È un linguaggio che Lee definisce Tropic Noir: un immaginario umido e notturno, in cui la natura diventa personaggio e i fantasmi convivono con gli esseri umani. Luci fredde, suoni tesi, sovrapposizioni digitali e found footage costruiscono un’esperienza visiva che disorienta e incanta allo stesso tempo.

L’aria condizionata come metafora
In Tropic Temper, anche un oggetto quotidiano diventa simbolo: l’aria condizionata. «Singapore è stata definita «la nazione con l’aria condizionata» – spiega Lee –. Non solo climaticamente, ma anche socialmente: un Paese ingegnerizzato, dove i comportamenti sono regolati. Ho voluto mostrare come il fresco artificiale sia diventato una tecnologia di classe: chi può permetterselo vive nel comfort, chi non può si rifugia nei centri commerciali, cercando refrigerio gratuito».
Un tema che ci riguarda da vicino: «Adesso vivo in Grecia e prima ho vissuto a Londra: ho potuto constatare come in Europa oggi viviamo estati sempre più torride, con incendi e ondate di calore devastanti. Ciò che abbiamo sperimentato nei tropici sta accadendo anche qui.

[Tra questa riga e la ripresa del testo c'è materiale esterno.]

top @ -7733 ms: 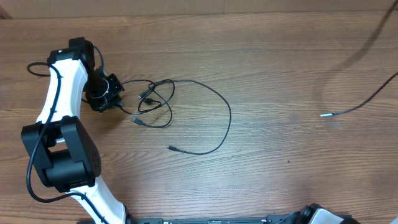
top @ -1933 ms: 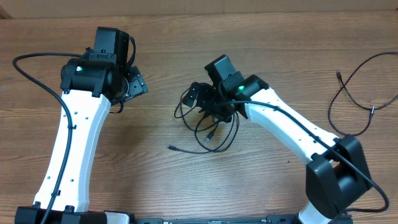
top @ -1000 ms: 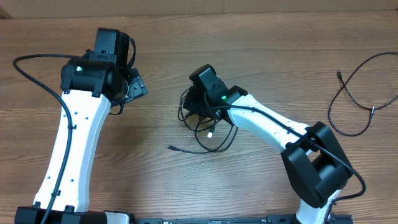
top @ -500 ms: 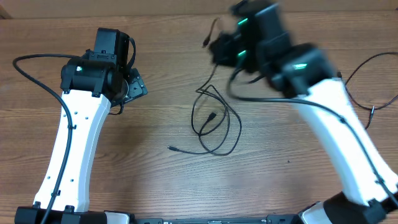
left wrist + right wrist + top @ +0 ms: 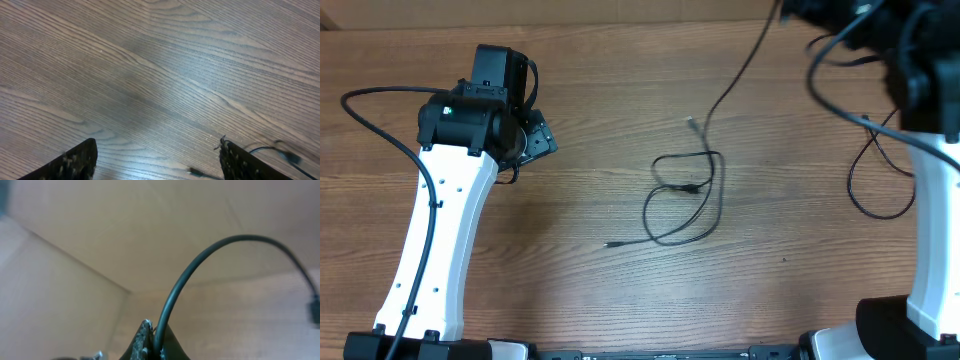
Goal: Untangle cables
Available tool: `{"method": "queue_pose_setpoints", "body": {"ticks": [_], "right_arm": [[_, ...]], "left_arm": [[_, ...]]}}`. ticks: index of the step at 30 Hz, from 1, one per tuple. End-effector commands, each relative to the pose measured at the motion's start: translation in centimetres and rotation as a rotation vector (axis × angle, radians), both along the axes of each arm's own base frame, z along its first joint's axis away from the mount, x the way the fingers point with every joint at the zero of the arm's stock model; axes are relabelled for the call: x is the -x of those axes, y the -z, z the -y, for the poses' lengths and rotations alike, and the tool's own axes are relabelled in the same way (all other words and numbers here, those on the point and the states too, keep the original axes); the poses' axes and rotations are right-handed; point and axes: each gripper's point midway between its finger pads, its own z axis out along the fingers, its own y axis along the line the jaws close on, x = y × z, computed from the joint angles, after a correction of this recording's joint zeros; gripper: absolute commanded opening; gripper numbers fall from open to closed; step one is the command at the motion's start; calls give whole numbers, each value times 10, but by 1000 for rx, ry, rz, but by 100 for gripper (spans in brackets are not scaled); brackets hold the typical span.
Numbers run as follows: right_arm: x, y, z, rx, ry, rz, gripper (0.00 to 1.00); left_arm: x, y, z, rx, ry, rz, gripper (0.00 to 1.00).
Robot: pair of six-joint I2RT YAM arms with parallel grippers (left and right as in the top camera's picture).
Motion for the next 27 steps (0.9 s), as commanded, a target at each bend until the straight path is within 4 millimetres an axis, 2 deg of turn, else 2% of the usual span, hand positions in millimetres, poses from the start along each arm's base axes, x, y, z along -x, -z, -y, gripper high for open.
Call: {"method": "queue_pose_setpoints", "body": {"ticks": [1,7,15,21,24,27], "right_arm": [[14,-42,9,-85,-84,105,4],[36,-101,11,-230,-255,254,4],[57,-148,5,-299,-334,404,4],[93,-202,7,-370,-383,631,4],[102,-213,9,-379,-386,696,4],[95,-211,11,-384,-358,681,4]], "left_arm": [[0,-15,-1,1,-11,51,78],[-2,-15,4,29,0,59,79],[-9,-18,33,155,131,78,81],[-8,-17,34,161,137,76,81],[-8,-17,34,161,137,75,81],[-8,-17,34,160,137,75,81]]}}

Il film interroga chi potrà permettersi di accedere a queste tecnologie e a quale prezzo, invitando a ripensarle in chiave sostenibile».

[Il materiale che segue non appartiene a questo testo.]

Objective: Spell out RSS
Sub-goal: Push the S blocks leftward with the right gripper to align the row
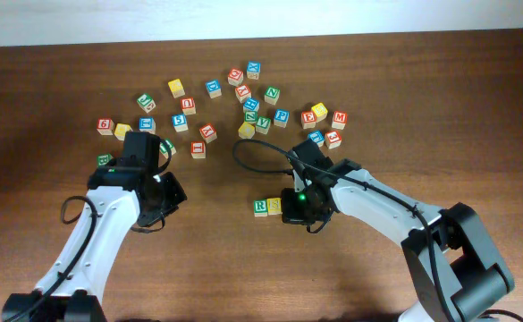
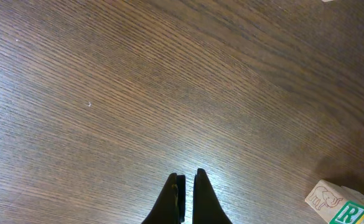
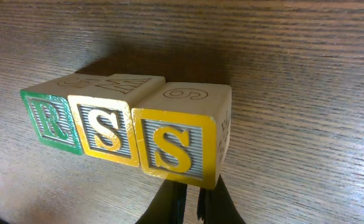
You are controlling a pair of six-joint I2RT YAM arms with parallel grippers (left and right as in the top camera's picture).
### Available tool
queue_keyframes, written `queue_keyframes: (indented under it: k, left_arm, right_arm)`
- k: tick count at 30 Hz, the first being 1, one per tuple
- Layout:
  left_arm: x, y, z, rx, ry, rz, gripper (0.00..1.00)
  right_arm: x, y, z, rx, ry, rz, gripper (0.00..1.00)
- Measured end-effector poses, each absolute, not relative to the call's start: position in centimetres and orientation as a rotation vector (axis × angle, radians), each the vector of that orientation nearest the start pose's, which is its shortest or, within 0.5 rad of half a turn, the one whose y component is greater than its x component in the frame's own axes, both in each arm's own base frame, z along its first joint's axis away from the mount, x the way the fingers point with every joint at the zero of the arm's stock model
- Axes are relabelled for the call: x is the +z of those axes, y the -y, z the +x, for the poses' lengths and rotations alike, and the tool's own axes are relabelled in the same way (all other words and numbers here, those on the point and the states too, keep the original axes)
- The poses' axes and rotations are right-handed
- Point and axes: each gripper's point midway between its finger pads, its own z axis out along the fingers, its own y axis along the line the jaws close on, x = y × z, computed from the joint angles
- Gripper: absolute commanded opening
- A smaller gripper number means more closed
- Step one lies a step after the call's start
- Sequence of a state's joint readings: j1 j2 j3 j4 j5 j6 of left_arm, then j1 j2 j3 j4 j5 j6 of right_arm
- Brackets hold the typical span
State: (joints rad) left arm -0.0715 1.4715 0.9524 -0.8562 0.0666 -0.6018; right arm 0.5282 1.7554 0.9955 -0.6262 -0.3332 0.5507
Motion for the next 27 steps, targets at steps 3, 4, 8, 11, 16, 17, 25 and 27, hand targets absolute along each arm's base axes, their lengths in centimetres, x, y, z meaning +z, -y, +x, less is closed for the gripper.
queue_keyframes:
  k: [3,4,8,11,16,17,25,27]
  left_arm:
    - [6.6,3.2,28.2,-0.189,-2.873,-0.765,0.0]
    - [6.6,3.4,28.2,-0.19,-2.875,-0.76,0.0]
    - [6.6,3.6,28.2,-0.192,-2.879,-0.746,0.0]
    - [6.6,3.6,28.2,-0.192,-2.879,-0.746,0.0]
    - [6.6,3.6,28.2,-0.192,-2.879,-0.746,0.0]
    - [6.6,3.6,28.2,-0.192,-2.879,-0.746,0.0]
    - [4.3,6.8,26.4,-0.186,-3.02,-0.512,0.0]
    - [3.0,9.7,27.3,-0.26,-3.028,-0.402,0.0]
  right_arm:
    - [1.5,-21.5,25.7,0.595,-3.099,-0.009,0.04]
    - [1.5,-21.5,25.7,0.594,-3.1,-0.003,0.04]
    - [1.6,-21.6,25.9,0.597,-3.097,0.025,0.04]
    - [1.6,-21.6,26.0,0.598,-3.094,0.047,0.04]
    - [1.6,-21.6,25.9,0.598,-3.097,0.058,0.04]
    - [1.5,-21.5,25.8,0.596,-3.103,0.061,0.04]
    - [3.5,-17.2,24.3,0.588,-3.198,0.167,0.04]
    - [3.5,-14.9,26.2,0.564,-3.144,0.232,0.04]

Il festival come sismografo globale
La presenza di Tropic Temper a St. Moritz racconta molto dell’identità del festival. Nato nel 2020, lo SMAFF è cresciuto rapidamente diventando un luogo di ascolto e confronto, dove le storie di Singapore si intrecciano con quelle dell’Europa mediterranea, dell’Africa, delle Americhe. In un contesto alpino che per sua natura sembra distante, si disegna invece un orizzonte globale.

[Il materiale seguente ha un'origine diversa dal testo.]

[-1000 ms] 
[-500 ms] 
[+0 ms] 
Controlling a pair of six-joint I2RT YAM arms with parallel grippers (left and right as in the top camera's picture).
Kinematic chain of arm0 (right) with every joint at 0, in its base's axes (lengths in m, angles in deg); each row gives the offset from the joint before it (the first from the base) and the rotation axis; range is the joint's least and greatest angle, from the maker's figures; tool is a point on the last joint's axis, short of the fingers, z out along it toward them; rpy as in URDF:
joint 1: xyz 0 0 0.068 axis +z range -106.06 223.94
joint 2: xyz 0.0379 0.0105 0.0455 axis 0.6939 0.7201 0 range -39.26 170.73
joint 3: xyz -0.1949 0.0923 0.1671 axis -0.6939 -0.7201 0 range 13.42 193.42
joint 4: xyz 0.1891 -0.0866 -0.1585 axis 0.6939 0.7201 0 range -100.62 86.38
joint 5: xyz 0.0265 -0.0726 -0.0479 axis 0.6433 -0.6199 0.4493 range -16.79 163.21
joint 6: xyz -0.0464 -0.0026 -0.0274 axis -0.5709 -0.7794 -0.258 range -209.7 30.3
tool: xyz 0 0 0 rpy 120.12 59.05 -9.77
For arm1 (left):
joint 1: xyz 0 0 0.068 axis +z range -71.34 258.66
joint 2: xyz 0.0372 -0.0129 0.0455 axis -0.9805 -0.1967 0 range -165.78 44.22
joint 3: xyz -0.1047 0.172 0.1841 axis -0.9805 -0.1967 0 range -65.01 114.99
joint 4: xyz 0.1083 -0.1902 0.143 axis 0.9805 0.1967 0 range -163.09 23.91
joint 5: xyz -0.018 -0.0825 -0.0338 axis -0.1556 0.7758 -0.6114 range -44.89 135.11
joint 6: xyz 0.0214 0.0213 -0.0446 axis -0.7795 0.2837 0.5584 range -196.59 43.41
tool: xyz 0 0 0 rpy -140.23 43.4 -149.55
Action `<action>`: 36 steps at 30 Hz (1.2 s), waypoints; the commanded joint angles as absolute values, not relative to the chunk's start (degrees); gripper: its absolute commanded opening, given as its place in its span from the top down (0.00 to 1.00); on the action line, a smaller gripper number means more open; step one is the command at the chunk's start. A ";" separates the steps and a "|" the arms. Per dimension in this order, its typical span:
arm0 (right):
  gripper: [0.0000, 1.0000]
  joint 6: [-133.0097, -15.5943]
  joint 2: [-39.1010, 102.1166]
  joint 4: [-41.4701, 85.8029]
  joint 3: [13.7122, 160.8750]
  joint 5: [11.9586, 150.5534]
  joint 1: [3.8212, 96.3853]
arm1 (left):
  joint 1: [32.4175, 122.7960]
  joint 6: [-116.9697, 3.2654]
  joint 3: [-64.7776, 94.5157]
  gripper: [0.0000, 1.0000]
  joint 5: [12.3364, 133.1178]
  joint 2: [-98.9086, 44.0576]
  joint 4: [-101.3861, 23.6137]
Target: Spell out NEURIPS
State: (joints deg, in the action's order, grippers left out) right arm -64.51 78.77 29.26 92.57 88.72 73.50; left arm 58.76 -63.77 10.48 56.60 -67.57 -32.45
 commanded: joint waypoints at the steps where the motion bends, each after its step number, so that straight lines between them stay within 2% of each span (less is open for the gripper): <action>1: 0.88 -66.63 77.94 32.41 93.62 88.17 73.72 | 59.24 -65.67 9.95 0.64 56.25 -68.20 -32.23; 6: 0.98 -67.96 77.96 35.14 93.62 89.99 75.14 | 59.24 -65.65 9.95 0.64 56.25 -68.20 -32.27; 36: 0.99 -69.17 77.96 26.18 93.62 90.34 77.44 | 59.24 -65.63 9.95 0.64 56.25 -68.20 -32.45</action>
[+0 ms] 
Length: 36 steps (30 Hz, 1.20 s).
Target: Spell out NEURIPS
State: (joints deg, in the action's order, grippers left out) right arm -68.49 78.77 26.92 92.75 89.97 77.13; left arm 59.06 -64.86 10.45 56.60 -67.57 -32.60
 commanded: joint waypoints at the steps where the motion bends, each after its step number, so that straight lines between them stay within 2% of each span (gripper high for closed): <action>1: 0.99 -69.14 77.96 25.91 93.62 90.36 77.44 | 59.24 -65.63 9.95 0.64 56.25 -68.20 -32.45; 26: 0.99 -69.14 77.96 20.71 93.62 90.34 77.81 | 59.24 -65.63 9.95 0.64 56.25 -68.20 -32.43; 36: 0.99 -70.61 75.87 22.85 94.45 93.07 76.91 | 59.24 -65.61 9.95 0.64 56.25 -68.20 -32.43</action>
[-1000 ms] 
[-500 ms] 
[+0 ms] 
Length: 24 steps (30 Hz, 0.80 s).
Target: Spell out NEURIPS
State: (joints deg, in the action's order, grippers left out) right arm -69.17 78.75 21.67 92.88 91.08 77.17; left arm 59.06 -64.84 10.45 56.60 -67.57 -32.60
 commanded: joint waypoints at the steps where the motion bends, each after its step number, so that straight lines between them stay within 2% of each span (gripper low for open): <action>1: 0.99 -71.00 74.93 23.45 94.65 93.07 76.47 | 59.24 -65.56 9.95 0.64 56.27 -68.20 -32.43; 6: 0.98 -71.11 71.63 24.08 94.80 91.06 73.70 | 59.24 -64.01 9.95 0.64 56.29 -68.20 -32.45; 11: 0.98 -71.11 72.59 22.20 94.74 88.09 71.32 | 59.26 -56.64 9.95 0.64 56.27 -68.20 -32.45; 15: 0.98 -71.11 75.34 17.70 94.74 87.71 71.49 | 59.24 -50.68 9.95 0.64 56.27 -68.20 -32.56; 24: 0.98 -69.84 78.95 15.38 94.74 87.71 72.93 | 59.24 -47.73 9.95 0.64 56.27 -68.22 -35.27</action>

«Trovo significativo presentare un film sul calore in un ambiente alpino» osserva Lee. «Il contrasto è forte, ma proprio per questo necessario. L’arte deve creare tensioni, spostare lo sguardo, costringerci a pensare a ciò che preferiamo ignorare».

Il respiro del futuro
Oltre a essere filmmaker, Elizabeth Gabrielle Lee è docente alla London College of Fashion. La sua ricerca esplora fenomeni psichici, ambienti post-tropicali e nuove tecnologie. Tropic Temper è il suo debutto cinematografico, ma già lavora a un nuovo capitolo: «Il prossimo progetto sarà sull’elettricità. Dopo l’aria, un altro elemento per riflettere sul nostro presente e sulle infrastrutture invisibili che reggono le nostre vite».
«Mostrare qui Tropic Temper è stato emozionante – conclude Lee –. Che cosa sono i tropici senza montagne, e che cosa sono le montagne senza la memoria dei tropici? Forse è in questi dialoghi inattesi che l’arte trova davvero la sua ragione».